What the task asks: Give the listing again exactly, skipping any pictures it holds.

[[ Dataset section open ]]

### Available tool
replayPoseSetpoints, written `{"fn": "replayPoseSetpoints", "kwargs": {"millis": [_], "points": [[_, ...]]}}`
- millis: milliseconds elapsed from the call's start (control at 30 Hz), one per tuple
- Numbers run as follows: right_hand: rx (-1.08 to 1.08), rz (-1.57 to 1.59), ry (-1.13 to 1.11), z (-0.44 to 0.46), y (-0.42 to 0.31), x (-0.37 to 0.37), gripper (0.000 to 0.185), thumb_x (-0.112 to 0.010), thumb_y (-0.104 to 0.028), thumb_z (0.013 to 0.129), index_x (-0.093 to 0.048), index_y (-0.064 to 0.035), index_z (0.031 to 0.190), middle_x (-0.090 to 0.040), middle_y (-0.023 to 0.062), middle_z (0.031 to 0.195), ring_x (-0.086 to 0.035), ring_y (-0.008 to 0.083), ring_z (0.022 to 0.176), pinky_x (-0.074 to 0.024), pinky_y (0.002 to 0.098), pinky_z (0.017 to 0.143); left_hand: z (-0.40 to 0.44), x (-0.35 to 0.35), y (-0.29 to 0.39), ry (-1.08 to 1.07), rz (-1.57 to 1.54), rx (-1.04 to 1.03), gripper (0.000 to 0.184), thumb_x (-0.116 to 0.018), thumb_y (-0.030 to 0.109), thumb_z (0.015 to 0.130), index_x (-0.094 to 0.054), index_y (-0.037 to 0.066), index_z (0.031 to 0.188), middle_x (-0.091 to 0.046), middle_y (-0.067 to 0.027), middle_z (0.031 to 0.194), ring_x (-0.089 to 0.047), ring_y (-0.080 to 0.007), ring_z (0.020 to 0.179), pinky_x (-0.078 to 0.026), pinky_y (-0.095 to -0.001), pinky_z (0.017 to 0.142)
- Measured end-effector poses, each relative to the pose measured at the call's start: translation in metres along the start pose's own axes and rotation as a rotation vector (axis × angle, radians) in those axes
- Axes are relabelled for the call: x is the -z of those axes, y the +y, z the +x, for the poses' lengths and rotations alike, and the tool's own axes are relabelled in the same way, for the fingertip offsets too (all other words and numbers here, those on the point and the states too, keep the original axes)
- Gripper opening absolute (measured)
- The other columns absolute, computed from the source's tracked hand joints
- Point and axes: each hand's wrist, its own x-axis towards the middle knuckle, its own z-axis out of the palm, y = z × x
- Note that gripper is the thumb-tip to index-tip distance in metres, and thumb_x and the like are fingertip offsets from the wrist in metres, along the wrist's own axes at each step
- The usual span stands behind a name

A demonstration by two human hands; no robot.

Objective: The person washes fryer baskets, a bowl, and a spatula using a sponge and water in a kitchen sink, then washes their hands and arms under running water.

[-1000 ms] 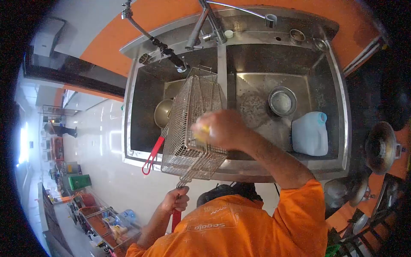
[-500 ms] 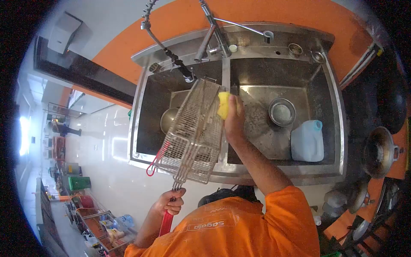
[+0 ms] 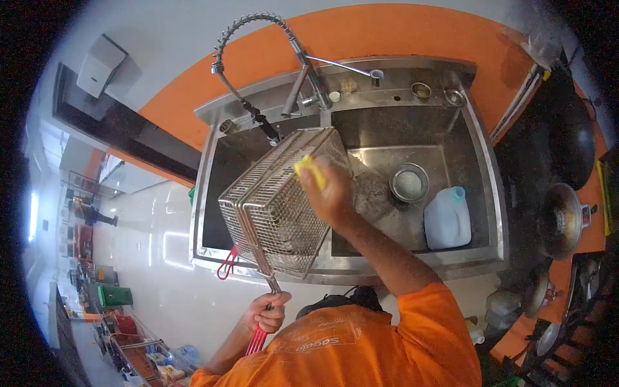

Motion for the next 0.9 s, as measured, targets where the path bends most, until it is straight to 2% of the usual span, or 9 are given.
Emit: {"fn": "replayPoseSetpoints", "kwargs": {"millis": [100,200,300,433,533,600,700,800,900], "points": [[0.143,-0.033,-0.157,-0.014,-0.004,0.011,0.020,-0.060,-0.019,0.089,-0.059,0.0012,0.091,-0.063,0.0156,0.073,-0.063,0.0219,0.061,-0.0517,0.0345,0.058,0.006,-0.001,0.004,-0.025,-0.059,0.004,0.026,-0.033,0.030,0.101,-0.038,0.013,0.083,-0.033,0.0046,0.048,-0.033,-0.0010,0.034,-0.022,-0.0159,0.031],[-0.229,-0.088,-0.176,-0.007,0.026,0.016,0.022,-0.065,-0.019,0.085,-0.059,0.0013,0.091,-0.064,0.0169,0.075,-0.065,0.0260,0.065,-0.0525,0.0340,0.060,0.008,0.004,0.003,-0.034,-0.085,-0.021,0.025,-0.035,0.028,0.101,-0.038,0.012,0.082,-0.031,0.0055,0.047,-0.033,-0.0002,0.033,-0.024,-0.0147,0.030],[-0.247,0.099,-0.231,0.014,0.004,0.009,0.021,-0.067,-0.018,0.084,-0.060,0.0008,0.090,-0.065,0.0166,0.077,-0.066,0.0278,0.067,-0.0537,0.0331,0.061,0.013,0.000,0.007,-0.010,-0.078,-0.029,0.024,-0.036,0.027,0.100,-0.038,0.012,0.082,-0.031,0.0060,0.047,-0.033,0.0002,0.033,-0.025,-0.0143,0.030],[0.198,0.015,-0.209,0.005,-0.028,0.000,0.013,-0.066,-0.015,0.084,-0.062,-0.0037,0.086,-0.065,0.0132,0.075,-0.066,0.0266,0.070,-0.0534,0.0365,0.060,0.017,-0.001,0.004,-0.014,-0.083,-0.025,0.025,-0.035,0.028,0.100,-0.038,0.012,0.081,-0.031,0.0061,0.047,-0.032,0.0000,0.033,-0.023,-0.0149,0.030],[-0.011,-0.177,-0.230,-0.008,0.060,0.024,0.017,-0.064,-0.021,0.086,-0.062,-0.0041,0.084,-0.066,0.0151,0.078,-0.067,0.0286,0.072,-0.0531,0.0390,0.060,0.019,-0.001,0.007,-0.017,-0.084,-0.026,0.026,-0.034,0.028,0.100,-0.038,0.013,0.080,-0.030,0.0064,0.046,-0.032,0.0000,0.033,-0.022,-0.0152,0.029],[-0.404,-0.530,-0.257,0.001,0.089,0.042,0.025,-0.059,-0.028,0.089,-0.062,-0.0041,0.083,-0.065,0.0162,0.075,-0.066,0.0294,0.067,-0.0522,0.0390,0.058,0.017,0.001,0.004,-0.015,-0.092,-0.038,0.026,-0.034,0.028,0.100,-0.038,0.013,0.079,-0.029,0.0066,0.045,-0.031,0.0000,0.033,-0.022,-0.0152,0.029],[-0.267,-0.745,-0.204,0.002,0.122,0.051,0.031,-0.055,-0.034,0.091,-0.061,-0.0049,0.082,-0.064,0.0155,0.069,-0.064,0.0306,0.060,-0.0512,0.0386,0.056,0.019,-0.002,0.008,-0.028,-0.099,-0.041,0.026,-0.036,0.026,0.099,-0.038,0.011,0.078,-0.030,0.0068,0.046,-0.032,0.0001,0.033,-0.024,-0.0153,0.030],[-0.298,-0.380,0.056,0.015,0.091,0.037,0.029,-0.058,-0.032,0.089,-0.060,-0.0048,0.080,-0.062,0.0152,0.068,-0.063,0.0312,0.060,-0.0509,0.0375,0.055,0.020,-0.001,0.009,-0.023,-0.107,-0.032,0.026,-0.036,0.026,0.099,-0.038,0.011,0.078,-0.030,0.0068,0.046,-0.031,0.0002,0.033,-0.025,-0.0157,0.030],[-0.245,-0.037,-0.080,0.001,0.023,0.016,0.024,-0.062,-0.027,0.087,-0.059,-0.0039,0.081,-0.062,0.0137,0.067,-0.064,0.0290,0.060,-0.0508,0.0367,0.054,0.024,-0.003,0.011,-0.013,-0.129,-0.005,0.026,-0.036,0.025,0.099,-0.038,0.011,0.078,-0.030,0.0069,0.046,-0.032,0.0002,0.033,-0.025,-0.0163,0.029]]}}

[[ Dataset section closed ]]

Result for this exercise:
### Available tool
replayPoseSetpoints, written `{"fn": "replayPoseSetpoints", "kwargs": {"millis": [_], "points": [[_, ...]]}}`
- millis: milliseconds elapsed from the call's start (control at 30 Hz), one per tuple
- Numbers run as follows: right_hand: rx (-1.08 to 1.08), rz (-1.57 to 1.59), ry (-1.13 to 1.11), z (-0.44 to 0.46), y (-0.42 to 0.31), x (-0.37 to 0.37), gripper (0.000 to 0.185), thumb_x (-0.112 to 0.010), thumb_y (-0.104 to 0.028), thumb_z (0.013 to 0.129), index_x (-0.093 to 0.048), index_y (-0.064 to 0.035), index_z (0.031 to 0.190), middle_x (-0.090 to 0.040), middle_y (-0.023 to 0.062), middle_z (0.031 to 0.195), ring_x (-0.086 to 0.035), ring_y (-0.008 to 0.083), ring_z (0.022 to 0.176), pinky_x (-0.074 to 0.024), pinky_y (0.002 to 0.098), pinky_z (0.017 to 0.143); left_hand: z (-0.40 to 0.44), x (-0.35 to 0.35), y (-0.29 to 0.39), ry (-1.08 to 1.07), rz (-1.57 to 1.54), rx (-1.04 to 1.03), gripper (0.000 to 0.184), thumb_x (-0.116 to 0.018), thumb_y (-0.030 to 0.109), thumb_z (0.015 to 0.130), index_x (-0.094 to 0.054), index_y (-0.037 to 0.066), index_z (0.031 to 0.188), middle_x (-0.091 to 0.046), middle_y (-0.067 to 0.027), middle_z (0.031 to 0.194), ring_x (-0.089 to 0.047), ring_y (-0.080 to 0.007), ring_z (0.020 to 0.179), pinky_x (-0.078 to 0.026), pinky_y (-0.095 to -0.001), pinky_z (0.017 to 0.142)
- Measured end-effector poses, each relative to the pose measured at the call's start: translation in metres along the start pose's own axes and rotation as a rotation vector (axis × angle, radians) in those axes
- Axes are relabelled for the call: x is the -z of those axes, y the +y, z the +x, for the poses' lengths and rotations alike, and the tool's own axes are relabelled in the same way, for the fingertip offsets too (all other words and numbers here, those on the point and the states too, keep the original axes)
- Gripper opening absolute (measured)
- The other columns absolute, computed from the source's tracked hand joints
- Point and axes: each hand's wrist, its own x-axis towards the middle knuckle, its own z-axis out of the palm, y = z × x
- Note that gripper is the thumb-tip to index-tip distance in metres, and thumb_x and the like are fingertip offsets from the wrist in metres, along the wrist's own axes at each step
- The usual span stands behind a name

A demonstration by two human hands; no robot.

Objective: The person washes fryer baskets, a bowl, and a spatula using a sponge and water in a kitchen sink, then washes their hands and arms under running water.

[-1000 ms] 
[-500 ms] 
[+0 ms] 

Motion for the next 0.9 s, as measured, targets where the path bends most, until it is straight to 2% of the usual span, or 9 are given.
Emit: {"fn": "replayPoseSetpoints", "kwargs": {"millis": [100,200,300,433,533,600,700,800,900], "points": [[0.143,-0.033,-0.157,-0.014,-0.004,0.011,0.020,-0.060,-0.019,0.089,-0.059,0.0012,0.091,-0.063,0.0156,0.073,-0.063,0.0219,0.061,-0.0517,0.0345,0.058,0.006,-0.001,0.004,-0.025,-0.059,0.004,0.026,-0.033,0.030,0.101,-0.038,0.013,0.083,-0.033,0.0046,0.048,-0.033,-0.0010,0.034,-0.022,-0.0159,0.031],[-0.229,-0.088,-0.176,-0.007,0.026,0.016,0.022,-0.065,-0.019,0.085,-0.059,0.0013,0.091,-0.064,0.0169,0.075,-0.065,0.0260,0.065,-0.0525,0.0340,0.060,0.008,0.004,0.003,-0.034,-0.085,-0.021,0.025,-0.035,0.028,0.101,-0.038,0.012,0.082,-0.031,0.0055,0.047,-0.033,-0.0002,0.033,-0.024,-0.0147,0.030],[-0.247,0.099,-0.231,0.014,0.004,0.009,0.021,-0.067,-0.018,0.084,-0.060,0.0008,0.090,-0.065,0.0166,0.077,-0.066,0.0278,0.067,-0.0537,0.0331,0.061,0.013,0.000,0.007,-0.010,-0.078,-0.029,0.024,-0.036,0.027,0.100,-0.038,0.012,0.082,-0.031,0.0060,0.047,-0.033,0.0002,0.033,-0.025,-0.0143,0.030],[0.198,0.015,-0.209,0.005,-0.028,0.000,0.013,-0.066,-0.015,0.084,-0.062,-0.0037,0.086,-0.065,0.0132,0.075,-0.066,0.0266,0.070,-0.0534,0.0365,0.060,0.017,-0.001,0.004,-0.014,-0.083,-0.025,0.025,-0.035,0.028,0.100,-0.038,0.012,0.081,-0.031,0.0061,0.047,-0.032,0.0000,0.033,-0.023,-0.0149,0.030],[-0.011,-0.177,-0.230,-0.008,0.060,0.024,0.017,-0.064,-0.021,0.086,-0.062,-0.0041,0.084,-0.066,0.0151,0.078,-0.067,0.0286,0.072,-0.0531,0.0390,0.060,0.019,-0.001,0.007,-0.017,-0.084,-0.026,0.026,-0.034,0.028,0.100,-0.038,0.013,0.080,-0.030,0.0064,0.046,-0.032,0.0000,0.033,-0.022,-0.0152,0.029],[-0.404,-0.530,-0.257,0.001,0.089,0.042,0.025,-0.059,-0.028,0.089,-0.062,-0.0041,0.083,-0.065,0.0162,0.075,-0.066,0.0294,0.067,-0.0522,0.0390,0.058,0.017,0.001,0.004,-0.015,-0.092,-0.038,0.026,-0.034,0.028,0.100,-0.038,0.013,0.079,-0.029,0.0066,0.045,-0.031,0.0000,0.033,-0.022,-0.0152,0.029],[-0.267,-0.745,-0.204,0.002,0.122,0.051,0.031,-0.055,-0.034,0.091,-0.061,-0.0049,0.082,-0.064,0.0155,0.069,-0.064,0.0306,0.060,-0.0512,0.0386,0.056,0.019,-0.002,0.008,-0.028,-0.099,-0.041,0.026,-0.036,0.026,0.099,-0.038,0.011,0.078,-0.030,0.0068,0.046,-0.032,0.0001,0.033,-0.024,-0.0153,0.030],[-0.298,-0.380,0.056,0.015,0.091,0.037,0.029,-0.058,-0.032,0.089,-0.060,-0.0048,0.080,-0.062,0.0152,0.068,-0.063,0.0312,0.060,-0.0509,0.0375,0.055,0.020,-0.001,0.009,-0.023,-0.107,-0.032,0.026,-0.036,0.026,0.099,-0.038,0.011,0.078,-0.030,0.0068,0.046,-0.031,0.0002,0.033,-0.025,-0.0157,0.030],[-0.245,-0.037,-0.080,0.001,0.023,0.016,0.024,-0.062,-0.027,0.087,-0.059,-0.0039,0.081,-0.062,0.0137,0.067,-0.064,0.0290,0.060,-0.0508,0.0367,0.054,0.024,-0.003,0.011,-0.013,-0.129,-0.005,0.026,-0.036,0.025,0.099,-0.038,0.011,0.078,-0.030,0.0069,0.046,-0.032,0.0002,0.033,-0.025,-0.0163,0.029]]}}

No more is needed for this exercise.